# To do
Below are lines of data; give the number of them that contain "every", and only that.

--

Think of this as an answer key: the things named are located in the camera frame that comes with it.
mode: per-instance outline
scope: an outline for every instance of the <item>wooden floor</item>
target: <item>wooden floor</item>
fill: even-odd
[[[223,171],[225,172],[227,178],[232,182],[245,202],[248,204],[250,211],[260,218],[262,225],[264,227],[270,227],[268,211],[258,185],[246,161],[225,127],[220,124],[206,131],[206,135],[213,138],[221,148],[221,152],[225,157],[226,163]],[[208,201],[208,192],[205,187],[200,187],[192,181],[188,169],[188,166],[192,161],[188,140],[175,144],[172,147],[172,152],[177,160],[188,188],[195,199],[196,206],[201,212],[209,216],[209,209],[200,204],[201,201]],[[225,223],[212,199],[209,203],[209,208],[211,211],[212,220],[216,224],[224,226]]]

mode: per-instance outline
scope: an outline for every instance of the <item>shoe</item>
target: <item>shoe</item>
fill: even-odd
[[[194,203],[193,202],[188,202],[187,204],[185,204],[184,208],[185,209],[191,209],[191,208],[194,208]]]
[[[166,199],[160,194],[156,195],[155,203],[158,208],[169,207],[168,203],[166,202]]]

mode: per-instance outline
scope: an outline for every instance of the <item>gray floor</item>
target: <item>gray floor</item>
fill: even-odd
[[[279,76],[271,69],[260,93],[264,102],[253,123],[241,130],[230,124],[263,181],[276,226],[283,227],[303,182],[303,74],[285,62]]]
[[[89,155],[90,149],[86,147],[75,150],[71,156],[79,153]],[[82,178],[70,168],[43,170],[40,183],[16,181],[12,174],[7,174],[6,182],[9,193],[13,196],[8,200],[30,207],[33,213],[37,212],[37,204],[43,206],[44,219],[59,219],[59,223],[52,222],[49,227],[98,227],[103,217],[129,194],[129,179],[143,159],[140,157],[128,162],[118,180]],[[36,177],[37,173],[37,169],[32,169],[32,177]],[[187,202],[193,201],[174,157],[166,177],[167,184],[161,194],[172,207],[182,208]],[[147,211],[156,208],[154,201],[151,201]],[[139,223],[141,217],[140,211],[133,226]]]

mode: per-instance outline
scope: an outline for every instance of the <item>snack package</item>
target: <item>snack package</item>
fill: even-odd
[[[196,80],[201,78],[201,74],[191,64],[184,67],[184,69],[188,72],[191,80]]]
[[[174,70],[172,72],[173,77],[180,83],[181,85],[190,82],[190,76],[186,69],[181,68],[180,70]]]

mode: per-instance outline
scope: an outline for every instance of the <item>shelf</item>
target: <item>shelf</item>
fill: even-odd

--

# Answer area
5